Mr. Hamam said he became a bitcoin convert during the early months of the pandemic, as he witnessed large companies, such as Microstrategy, make multibillion-dollar bets on the long-term value of the cryptocurrency. Unlike some other crypto assets, bitcoin has been programmed for artificial scarcity with a hard cap of 21 million available units that will be reached around 2140.
“This is a race of accumulation,” Mr. Hamam said. “Most companies are going to accumulate bitcoin eventually. We better jump on this now. … When you think about it that way, being 100-per-cent bitcoin is the least risky play that you can make.”

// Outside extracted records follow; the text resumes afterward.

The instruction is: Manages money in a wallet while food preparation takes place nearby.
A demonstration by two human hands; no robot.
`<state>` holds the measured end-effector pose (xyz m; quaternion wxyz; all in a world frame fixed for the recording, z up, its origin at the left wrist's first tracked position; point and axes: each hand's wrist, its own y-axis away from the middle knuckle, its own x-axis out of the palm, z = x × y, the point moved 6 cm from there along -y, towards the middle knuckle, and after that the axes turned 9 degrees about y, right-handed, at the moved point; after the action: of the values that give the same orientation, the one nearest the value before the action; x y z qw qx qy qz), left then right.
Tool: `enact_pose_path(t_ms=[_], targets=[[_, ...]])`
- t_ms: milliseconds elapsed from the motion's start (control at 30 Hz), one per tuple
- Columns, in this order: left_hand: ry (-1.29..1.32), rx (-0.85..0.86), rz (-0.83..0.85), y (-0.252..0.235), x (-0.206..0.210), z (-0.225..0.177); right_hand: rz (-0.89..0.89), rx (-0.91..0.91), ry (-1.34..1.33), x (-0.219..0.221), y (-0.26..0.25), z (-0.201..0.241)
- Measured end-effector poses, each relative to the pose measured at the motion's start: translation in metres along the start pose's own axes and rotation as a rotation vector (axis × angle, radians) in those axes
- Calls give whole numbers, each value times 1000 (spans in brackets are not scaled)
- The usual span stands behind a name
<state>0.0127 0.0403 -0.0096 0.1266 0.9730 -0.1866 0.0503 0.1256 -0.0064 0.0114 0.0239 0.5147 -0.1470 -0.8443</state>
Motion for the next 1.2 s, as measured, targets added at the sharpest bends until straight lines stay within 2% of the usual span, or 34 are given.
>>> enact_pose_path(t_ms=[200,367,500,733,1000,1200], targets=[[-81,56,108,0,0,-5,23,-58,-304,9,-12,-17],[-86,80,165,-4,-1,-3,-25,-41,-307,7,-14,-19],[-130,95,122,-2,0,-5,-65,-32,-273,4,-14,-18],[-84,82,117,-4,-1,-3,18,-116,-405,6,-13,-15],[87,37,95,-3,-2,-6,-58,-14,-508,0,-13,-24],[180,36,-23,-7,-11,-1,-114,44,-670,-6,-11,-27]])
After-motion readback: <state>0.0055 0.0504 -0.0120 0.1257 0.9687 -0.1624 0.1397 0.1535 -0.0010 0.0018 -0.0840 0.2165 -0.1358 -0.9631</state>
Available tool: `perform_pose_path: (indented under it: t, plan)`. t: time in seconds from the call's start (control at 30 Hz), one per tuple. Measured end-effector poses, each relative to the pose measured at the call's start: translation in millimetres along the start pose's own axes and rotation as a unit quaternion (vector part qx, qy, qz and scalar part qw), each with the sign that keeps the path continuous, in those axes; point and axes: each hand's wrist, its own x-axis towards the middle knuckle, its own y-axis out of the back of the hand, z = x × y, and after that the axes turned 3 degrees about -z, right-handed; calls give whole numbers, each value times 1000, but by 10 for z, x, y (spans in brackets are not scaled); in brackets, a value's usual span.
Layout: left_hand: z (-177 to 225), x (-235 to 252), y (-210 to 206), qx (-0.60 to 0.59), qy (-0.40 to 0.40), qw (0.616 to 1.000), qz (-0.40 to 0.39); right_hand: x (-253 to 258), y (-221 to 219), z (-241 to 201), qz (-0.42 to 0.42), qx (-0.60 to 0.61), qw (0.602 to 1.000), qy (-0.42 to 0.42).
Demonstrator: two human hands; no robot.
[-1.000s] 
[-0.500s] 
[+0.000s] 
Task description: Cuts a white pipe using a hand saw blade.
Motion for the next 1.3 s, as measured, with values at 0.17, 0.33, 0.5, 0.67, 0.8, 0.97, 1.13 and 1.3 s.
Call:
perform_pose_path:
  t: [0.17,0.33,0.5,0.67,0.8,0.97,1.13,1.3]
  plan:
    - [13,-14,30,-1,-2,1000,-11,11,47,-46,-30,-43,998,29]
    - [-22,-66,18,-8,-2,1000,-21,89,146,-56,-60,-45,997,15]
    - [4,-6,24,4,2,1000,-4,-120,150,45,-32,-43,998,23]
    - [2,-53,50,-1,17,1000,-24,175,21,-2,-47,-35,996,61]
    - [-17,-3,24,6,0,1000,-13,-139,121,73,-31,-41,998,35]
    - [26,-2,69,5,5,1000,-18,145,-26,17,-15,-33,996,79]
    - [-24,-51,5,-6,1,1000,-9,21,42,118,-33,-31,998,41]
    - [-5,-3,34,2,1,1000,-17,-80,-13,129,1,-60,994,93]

But financial experts warn that some features of crypto assets make them extremely risky to invest in. There are stories of investors forgetting the passwords to their crypto accounts and forever losing access to their digital coins – or having hackers steal them and, because of decentralized governance, having no regulators to turn to for help getting the assets back.
There is also the extreme price volatility. Bitcoin, the market leader in crypto assets, has seen its value ride a roller coaster from $7,000 per unit to $76,000, down to $39,000, back up to $80,000 and now around $53,000 – all in the past two years.
Janet Gray, a certified financial planner with Money Coaches Canada, said she has so far only heard her younger clients express an interest in investing in crypto assets. She said she would recommend her most adventurous clients only consider investing up to 10 per cent of their funds in crypto, at most, because of the volatility and worries of a potential future crash.
“You’re getting into timing the market,” Ms. Gray said. “Most people don’t time markets well because by the time you actually hear the scuttlebutt, it’s too late. It went down yesterday. That’s where crypto, I think, falls.”
Shopify, the engine of e-commerce for thousands of small businesses in Canada, announced a partnership with a crypto-payment processor in May of 2020 to make it easier for small businesses to accept crypto payments. As a press release put it at the time, the move was aimed at fuelling wider adoption of payments in cryptocurrencies. Shopify declined to tell The Globe and Mail how much commerce has been conducted in crypto coins since the partnership was announced.
For some small businesses who have dipped their toes in the crypto waters, the experience has been a novelty, but not one to take too seriously.
Mike Zimmer, owner of Uncle Mike’s All Natural Products, a maker of soaps, deodorants and other body products in Saskatoon, says he first got into cryptocurrencies in February, 2021. He set up the payment option on his online store and even bought a small amount of bitcoin himself. He says he hasn’t received any crypto payments yet.
“Honestly, not tons of people are spending their crypto,” Mr. Zimmer said. “I see crypto as more of an investment as opposed to a day-to-day currency. I don’t see it replacing other forms of payment.”
He said the technology does have potential to change the world. But he said small-business owners interested in getting into it should do their research and be cautious of some crypto promoters who might not have their best interests at heart.
“There is a group of people who are kind of taking it like an MLM [multilevel marketing scam] or … a pyramid scheme,” Mr. Zimmer said.
“I think people need to be wary of that. … Yes, you can win big, but you can also lose pretty big.”